David Adams Richards

46 books208 followers
David Adams Richards (born 17 October 1950) is a Canadian novelist, essayist, screenwriter and poet.

Born in Newcastle, New Brunswick, Richards left St. Thomas University in Fredericton, New Brunswick, one course shy of completing a B.A. Richards has been a writer-in-residence at various universities and colleges across Canada, including the University of New Brunswick.

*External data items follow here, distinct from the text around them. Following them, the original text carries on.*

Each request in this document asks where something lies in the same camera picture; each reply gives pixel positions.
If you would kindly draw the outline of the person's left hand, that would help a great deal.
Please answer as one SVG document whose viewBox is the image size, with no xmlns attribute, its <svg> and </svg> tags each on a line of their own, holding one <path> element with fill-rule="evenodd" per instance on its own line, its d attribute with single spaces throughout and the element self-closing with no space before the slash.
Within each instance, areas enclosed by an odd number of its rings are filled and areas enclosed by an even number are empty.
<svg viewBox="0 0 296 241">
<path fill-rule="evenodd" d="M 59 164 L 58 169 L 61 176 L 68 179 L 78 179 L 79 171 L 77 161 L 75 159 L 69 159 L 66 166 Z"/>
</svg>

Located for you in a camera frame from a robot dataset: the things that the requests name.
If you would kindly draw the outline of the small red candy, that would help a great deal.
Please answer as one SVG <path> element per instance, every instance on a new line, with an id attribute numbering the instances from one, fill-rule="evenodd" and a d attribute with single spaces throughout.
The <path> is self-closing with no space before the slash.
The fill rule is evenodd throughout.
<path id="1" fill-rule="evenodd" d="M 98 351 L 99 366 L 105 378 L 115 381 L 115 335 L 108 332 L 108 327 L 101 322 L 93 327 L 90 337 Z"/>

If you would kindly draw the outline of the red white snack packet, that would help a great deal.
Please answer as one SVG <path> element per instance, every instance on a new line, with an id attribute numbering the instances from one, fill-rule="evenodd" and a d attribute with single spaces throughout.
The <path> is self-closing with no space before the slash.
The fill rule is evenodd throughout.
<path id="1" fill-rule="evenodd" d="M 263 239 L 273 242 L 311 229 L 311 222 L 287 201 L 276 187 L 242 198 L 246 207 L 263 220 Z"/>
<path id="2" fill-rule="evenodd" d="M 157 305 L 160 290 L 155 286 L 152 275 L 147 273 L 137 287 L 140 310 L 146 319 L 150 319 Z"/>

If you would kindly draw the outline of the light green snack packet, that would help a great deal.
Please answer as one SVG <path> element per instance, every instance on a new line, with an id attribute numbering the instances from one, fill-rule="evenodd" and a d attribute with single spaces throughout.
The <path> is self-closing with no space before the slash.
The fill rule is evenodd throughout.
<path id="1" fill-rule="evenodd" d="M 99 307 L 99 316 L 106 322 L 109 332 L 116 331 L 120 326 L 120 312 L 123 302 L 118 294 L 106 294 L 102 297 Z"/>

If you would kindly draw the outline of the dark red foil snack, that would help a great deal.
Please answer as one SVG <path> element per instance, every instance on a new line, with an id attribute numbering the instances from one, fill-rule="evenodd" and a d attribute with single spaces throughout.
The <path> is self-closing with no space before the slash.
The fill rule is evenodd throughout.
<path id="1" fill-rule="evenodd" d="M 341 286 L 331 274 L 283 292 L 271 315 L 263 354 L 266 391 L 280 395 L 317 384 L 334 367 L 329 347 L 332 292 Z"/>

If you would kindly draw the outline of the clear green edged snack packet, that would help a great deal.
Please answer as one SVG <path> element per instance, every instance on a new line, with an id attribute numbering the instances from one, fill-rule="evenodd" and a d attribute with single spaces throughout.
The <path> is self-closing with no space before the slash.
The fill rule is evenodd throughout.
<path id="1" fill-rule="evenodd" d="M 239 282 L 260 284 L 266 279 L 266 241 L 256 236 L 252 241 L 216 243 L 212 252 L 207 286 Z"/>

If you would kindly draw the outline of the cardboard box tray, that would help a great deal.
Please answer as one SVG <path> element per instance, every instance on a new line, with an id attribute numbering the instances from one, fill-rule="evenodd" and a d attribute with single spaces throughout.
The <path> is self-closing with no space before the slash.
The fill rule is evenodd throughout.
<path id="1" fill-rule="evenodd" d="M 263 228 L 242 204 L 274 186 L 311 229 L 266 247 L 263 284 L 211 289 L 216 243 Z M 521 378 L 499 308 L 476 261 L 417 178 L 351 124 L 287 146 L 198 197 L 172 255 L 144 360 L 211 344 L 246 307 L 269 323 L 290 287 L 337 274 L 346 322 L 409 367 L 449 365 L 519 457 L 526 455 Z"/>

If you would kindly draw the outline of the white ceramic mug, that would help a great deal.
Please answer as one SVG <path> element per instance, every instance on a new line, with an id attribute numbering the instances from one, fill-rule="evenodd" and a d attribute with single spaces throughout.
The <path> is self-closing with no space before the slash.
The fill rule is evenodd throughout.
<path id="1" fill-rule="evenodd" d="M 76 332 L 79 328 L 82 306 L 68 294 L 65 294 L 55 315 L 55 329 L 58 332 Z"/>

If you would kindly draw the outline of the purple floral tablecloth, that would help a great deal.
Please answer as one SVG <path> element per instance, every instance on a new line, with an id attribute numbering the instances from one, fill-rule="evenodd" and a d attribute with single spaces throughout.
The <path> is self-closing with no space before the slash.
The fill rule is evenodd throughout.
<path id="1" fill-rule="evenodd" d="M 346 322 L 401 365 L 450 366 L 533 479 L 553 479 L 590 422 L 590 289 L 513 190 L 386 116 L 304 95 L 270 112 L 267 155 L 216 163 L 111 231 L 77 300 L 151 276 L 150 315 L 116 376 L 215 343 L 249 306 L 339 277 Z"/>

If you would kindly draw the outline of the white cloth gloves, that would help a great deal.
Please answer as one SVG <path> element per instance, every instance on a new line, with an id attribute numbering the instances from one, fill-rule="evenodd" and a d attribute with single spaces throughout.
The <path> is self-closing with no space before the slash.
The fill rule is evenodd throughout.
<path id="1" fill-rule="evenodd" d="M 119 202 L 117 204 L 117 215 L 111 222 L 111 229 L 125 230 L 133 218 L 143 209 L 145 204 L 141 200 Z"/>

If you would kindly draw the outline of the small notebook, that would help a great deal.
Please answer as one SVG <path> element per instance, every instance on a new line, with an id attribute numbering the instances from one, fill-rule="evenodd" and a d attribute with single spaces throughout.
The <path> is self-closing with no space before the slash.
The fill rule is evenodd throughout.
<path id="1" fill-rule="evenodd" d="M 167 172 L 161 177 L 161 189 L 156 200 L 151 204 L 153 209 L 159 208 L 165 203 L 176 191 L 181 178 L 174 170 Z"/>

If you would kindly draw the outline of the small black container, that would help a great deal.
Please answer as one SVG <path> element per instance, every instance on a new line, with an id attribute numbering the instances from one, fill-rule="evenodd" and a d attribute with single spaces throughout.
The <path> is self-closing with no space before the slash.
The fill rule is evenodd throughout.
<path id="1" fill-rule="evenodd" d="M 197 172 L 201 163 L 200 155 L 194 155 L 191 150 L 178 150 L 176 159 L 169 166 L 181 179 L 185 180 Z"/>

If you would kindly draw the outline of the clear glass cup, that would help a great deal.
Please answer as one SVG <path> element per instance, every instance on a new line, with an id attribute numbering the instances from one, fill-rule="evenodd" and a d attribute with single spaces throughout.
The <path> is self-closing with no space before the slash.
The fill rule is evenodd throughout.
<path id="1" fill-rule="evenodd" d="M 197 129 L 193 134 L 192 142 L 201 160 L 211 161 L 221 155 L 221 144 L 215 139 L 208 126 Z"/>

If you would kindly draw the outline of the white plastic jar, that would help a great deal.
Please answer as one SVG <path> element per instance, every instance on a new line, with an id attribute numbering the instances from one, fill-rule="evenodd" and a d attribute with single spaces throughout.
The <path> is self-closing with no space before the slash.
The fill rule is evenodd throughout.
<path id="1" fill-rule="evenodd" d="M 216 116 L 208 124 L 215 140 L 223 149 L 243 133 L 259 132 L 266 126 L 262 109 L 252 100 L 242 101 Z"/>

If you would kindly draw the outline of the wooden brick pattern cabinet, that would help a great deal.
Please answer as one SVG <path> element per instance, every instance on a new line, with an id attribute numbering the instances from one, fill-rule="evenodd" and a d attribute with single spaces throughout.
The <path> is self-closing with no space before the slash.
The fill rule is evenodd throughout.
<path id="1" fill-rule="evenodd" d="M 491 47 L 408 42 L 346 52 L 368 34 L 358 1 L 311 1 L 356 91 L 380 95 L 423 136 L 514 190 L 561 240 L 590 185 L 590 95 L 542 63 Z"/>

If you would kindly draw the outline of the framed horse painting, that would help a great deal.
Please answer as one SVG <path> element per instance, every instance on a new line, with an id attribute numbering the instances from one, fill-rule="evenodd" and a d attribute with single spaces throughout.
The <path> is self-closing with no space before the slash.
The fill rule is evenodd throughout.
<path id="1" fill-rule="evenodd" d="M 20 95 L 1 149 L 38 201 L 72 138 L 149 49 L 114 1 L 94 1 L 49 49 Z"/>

Richards has received numerous awards including 2 Gemini Awards for scriptwriting for Small Gifts and "For Those Who Hunt The Wounded Down", the Alden Nowlan Award for Excellence in the Arts, and the Canadian Authors Association Award for his novel Evening Snow Will Bring Such Peace. Richards is one of only three writers to have won in both the fiction and non-fiction categories of the Governor General's Award. He won the 1988 fiction award for Nights Below Station Street and the 1998 non-fiction award for Lines on the Water: A Fisherman's Life on the Miramichi. He was also a co-winner of the 2000 Giller Prize for Mercy Among the Children.

In 1971, he married the former Peggy MacIntyre. They have two sons, John Thomas and Anton Richards, and currently reside in Toronto.

John Thomas was born in 1989 in Saint John, New Brunswick.

The Writers' Federation of New Brunswick administers an annual David Adams Richards Award for Fiction.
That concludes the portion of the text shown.